Before bowing out as nominee for health czar, Thomas A. Daschle explained as best he could how he managed to overlook $340,000 of income on his 2005 through 2007 tax returns. His reason: The income (some cash and a lot of chauffeuring) didn't show up on his 1099s. These are the forms self-employed people such as influence peddlers receive instead of W-2 wage statements.
The former Senate majority leader seems to have something in common with his fellow citizens -- or at least those who contribute to the $345 billion annual gap (as of 2001) between what the Internal Revenue Service estimates taxpayers owe and what they voluntarily cough up.
Tax filers own up to nearly all the income the IRS can double-check against documents sent to it by employers, brokers and banks. But people are for some reason very neglectful when it comes to income and deductions that the IRS can't easily cross-check. They pay only 45 percent of the taxes owed in their noncheckable lives.

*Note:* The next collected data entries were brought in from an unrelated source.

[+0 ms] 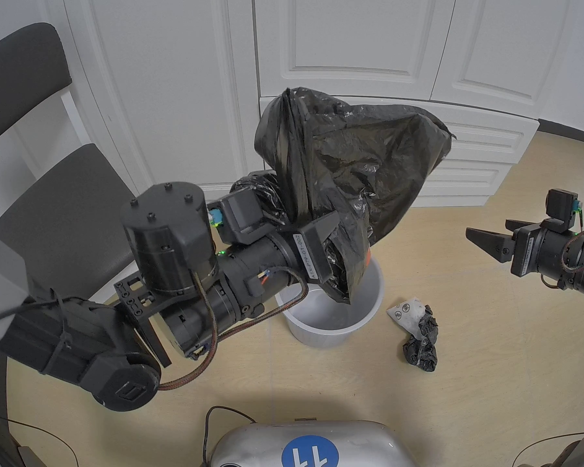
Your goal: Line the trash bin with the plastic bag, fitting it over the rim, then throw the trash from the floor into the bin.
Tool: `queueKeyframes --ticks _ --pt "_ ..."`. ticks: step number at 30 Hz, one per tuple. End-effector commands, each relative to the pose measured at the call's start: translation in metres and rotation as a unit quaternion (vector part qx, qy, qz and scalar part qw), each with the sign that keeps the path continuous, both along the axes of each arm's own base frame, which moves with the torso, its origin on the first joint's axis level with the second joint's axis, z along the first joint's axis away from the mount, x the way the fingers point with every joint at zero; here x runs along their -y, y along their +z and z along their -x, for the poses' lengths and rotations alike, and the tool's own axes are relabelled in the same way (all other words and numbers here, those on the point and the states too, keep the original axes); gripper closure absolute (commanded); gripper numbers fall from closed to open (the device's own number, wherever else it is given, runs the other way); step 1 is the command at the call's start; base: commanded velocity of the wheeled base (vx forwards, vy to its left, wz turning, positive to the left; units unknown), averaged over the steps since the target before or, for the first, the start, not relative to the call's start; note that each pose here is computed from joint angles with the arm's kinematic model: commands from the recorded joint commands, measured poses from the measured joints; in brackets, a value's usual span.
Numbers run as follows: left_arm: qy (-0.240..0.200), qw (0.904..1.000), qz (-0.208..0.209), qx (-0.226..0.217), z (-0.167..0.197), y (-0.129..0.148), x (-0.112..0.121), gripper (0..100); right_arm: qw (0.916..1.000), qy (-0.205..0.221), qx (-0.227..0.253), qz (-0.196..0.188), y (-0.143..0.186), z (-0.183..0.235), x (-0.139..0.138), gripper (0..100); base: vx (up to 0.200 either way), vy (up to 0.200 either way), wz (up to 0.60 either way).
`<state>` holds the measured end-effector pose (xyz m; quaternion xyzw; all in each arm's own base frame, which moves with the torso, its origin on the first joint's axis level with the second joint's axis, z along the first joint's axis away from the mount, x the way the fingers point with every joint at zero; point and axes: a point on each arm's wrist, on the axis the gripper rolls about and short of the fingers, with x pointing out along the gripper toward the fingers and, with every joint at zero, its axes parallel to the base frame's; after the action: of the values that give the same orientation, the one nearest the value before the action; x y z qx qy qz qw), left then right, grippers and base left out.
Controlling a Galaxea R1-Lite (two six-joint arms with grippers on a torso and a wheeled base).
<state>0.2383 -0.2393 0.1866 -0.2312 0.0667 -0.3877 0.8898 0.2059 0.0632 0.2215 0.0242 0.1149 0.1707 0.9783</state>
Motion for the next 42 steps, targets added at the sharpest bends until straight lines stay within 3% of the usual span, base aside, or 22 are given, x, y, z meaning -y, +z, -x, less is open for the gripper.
queueKeyframes --ticks 1,12,13,21,25,31,42 --pt "0.001 0.9998 -0.012 -0.017 -0.002 -0.014 0.002 100 0.9999 -0.001 -0.015 0.003 -0.009 -0.012 -0.003 0 0.000 0.000 0.00" --pt "-0.012 0.9998 -0.008 -0.011 0.008 -0.019 0.003 100 1.0000 -0.002 -0.003 0.001 -0.011 -0.015 -0.003 0 0.000 0.000 0.00" --pt "-0.012 0.9999 -0.006 -0.010 0.008 -0.020 0.004 100 1.0000 -0.003 -0.001 0.000 -0.010 -0.015 -0.003 100 0.000 0.000 0.00" --pt "-0.015 0.9998 -0.006 -0.012 0.005 -0.029 0.009 100 0.9998 -0.009 0.009 -0.012 -0.003 -0.021 -0.005 100 0.000 0.000 0.00" --pt "-0.022 0.9994 0.028 -0.002 -0.002 -0.044 0.018 100 0.9993 -0.012 0.013 -0.034 0.004 -0.023 -0.005 100 0.000 0.000 0.00" --pt "-0.028 0.9985 0.044 0.012 -0.009 -0.070 0.032 100 0.9975 -0.031 0.030 -0.056 0.005 -0.037 -0.002 100 0.000 0.000 0.00" --pt "-0.024 0.9976 0.055 -0.035 -0.018 -0.096 0.035 100 0.9931 -0.046 0.069 -0.084 0.004 -0.053 -0.006 100 0.000 0.000 0.00"
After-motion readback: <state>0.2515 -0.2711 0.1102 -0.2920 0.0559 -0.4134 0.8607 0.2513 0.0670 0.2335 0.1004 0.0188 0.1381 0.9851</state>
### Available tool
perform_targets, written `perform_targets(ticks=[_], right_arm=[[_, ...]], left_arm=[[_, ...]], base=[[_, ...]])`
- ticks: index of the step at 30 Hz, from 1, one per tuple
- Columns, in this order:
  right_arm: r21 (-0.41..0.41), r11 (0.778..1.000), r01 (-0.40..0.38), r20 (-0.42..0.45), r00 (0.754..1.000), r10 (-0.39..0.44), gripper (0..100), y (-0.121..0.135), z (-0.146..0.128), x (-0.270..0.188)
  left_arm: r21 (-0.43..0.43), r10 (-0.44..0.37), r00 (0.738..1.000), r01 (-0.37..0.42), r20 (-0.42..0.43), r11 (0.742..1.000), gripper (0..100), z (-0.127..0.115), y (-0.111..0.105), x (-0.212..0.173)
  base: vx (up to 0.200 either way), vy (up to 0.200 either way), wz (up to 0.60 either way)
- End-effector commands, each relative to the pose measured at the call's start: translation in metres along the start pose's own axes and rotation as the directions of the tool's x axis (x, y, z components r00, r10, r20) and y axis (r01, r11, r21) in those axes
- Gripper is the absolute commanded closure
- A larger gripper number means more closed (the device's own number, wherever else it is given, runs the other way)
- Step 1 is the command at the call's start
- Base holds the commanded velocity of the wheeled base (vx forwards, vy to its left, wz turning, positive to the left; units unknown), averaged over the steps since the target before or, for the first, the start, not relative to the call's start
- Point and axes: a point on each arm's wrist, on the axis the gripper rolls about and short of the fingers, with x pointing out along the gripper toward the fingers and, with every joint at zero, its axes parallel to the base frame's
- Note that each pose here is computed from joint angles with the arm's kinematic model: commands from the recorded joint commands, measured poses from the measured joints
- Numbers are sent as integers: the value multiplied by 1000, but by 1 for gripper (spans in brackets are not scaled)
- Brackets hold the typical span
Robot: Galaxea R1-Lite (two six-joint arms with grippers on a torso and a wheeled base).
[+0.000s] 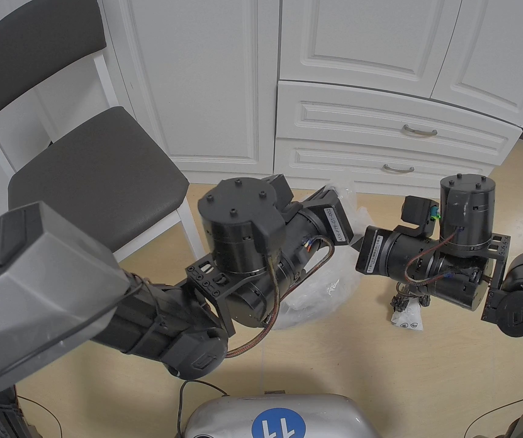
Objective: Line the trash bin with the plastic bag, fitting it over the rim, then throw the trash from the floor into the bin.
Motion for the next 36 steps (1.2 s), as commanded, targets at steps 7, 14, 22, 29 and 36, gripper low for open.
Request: perform_targets(ticks=[7,14,22,29,36], right_arm=[[21,1000,15,38,999,-16,100,-22,-28,48],[35,999,12,110,994,-16,100,-36,-30,62],[47,998,-30,189,982,21,100,-44,-22,64],[48,999,-14,156,988,6,100,-49,-30,68],[47,998,-32,136,990,25,100,-46,-38,74]], left_arm=[[-34,47,998,-48,-36,998,100,-38,24,28],[-49,52,998,-54,-40,997,100,-51,29,38],[-65,53,998,-55,-25,996,100,-46,26,39],[-60,60,996,-64,-62,996,100,-64,30,40],[-48,72,994,-77,-86,996,100,-71,33,38]], base=[[0,0,0],[0,0,0],[0,0,0],[0,0,0],[0,0,0]])
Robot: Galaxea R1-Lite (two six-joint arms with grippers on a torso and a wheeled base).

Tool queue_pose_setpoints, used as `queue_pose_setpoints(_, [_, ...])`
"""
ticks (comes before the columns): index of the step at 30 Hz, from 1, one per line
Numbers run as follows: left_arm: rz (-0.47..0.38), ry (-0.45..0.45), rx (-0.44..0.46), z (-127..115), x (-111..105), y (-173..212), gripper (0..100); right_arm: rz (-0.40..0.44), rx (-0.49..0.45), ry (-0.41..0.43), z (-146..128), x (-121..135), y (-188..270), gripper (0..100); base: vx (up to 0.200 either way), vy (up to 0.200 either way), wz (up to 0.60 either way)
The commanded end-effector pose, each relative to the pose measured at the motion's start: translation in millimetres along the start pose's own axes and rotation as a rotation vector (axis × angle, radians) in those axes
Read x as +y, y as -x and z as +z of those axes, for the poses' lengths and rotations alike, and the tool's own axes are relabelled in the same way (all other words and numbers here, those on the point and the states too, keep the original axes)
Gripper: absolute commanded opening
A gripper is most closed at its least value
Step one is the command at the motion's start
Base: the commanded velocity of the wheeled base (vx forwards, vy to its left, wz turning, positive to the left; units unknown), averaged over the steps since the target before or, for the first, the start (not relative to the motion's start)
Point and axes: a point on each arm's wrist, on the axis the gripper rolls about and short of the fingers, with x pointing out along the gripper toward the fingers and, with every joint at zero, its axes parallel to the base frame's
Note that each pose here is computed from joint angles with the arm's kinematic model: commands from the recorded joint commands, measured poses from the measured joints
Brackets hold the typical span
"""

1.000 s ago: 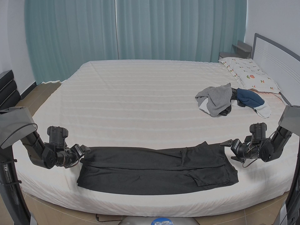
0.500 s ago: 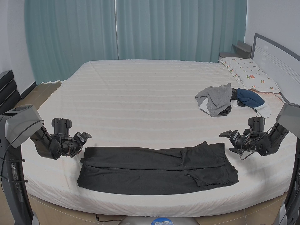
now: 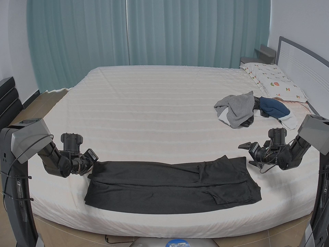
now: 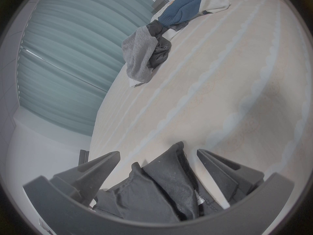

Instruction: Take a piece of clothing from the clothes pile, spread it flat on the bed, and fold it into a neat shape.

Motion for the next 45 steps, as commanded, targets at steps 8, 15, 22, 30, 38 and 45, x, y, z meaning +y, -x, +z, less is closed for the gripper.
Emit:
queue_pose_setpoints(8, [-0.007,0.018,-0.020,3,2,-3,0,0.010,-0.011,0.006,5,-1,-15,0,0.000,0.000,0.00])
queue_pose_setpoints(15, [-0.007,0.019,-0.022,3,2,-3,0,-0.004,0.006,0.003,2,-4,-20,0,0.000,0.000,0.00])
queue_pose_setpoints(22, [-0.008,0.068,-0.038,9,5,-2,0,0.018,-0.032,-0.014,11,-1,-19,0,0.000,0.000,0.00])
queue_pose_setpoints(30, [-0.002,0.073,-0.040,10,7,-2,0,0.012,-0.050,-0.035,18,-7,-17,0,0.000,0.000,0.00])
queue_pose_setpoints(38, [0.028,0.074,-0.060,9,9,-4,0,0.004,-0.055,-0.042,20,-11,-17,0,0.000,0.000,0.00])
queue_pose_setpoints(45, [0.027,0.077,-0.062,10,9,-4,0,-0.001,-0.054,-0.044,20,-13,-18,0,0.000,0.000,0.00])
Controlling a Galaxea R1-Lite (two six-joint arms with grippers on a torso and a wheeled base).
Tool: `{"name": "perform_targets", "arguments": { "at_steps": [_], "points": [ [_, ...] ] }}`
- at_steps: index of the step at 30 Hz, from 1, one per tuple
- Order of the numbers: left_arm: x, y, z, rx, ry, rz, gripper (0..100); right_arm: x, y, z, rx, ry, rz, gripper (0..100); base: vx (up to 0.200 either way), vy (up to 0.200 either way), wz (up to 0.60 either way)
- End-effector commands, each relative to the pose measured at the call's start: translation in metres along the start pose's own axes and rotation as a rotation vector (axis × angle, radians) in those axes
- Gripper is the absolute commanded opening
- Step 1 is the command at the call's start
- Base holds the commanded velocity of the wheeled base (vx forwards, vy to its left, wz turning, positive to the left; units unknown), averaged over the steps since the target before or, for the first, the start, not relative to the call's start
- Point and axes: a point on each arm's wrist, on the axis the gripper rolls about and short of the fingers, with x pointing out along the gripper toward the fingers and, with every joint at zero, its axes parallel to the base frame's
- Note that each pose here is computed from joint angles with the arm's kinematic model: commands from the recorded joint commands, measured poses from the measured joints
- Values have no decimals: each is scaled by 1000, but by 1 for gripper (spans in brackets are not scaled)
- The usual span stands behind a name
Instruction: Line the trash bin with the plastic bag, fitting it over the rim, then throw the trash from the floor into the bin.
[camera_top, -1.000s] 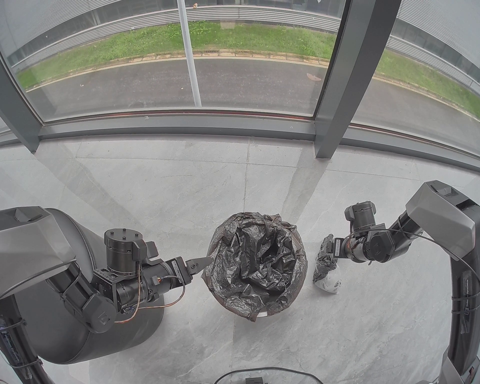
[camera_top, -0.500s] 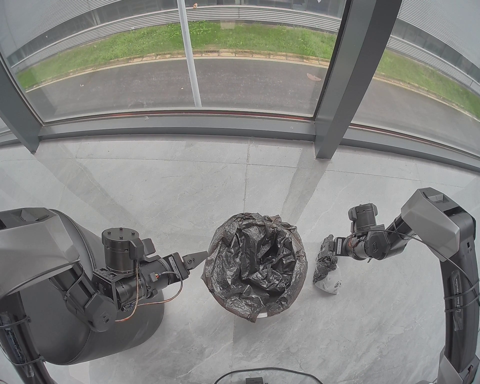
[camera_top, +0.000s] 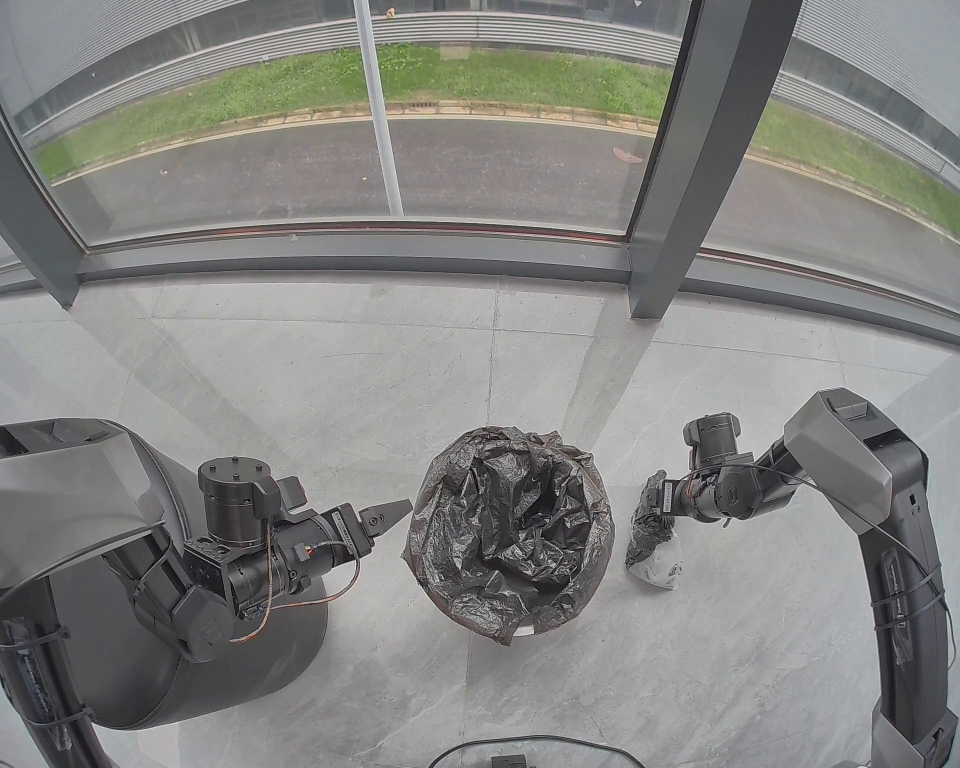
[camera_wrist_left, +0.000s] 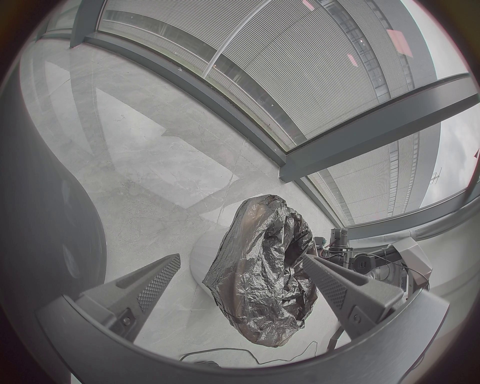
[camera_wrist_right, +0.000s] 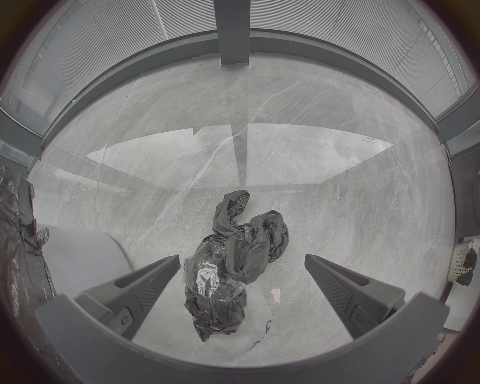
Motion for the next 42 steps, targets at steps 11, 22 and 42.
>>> {"name": "perform_targets", "arguments": {
  "at_steps": [11, 22, 42],
  "points": [
    [4, 5, -4, -6, 16, 14, 100, 18, 20, 9, -22, 59, 8, 100, 0, 0, 0],
    [6, 7, -6, -8, 19, 20, 100, 25, 20, 2, -27, 80, 3, 100, 0, 0, 0],
    [6, 7, -6, -8, 21, 20, 100, 29, 20, -1, -36, 123, -6, 100, 0, 0, 0]
  ]
}}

"I run into it with clients all the time. The current system has built a mentality that if there is no W-2 or 1099, it's not reportable income," says Phoenix CPA Edward Zollars.
Daschle should have known better, but maybe it's understandable if ordinary folks think this way. Over the past two decades the number of 1099s and other information returns sent to the Internal Revenue Service has doubled -- to a projected 1.95 billion this year. IRS computers match most against individual returns and spit out 3 million-plus CP 2000 notices to taxpayers a year demanding an explanation for discrepancies.
Meanwhile, the ranks of IRS revenue agents (who perform the "field" audits that might find, say, unreported cash income) have shrunk 25 percent and the IRS has been busy battling dicey tax shelters, wacky tax protesters and hidden offshore accounts. The result: The IRS conducted field audits of only one in 440 taxpayers last year, half the rate in 1998. "The IRS doesn't have the resources now to do anything besides document matching for the bulk of the population," observes attorney Lawrence B. Gibbs, a Miller & Chevalier partner who was IRS commissioner in the late 1980s.
Yes, but don't get too cocky. As the table shows, the IRS is now using its shrunken field force to go after the better off. And it has ramped up use of a low-cost technique to attack deductions and credits claimed by ordinary folks: "correspondence," or by-mail, audits. Last year the IRS sent 1.1 million letters declaring deductions of some kind would be denied unless taxpayers mailed back acceptable documentation. "This paper tiger can make people's lives miserable," says Claudia Hill, a Cupertino, Calif. tax pro who edits CCH's Journal of Tax Practice & Procedure.
Here are some ways for the law-abiding (and the less so) to minimize IRS grief.
Study the charity rules. Congress has tightened rules on charitable deductions, making this a prime area for mail audits, says Hill. Gone are the days when Bill and Hillary Clinton could deduct $75 for giving a suit with ripped pants to the Salvation Army. You can't write off donations of small items in less than good condition and need receipts or canceled checks for any cash gift, even $10 put in the church collection plate.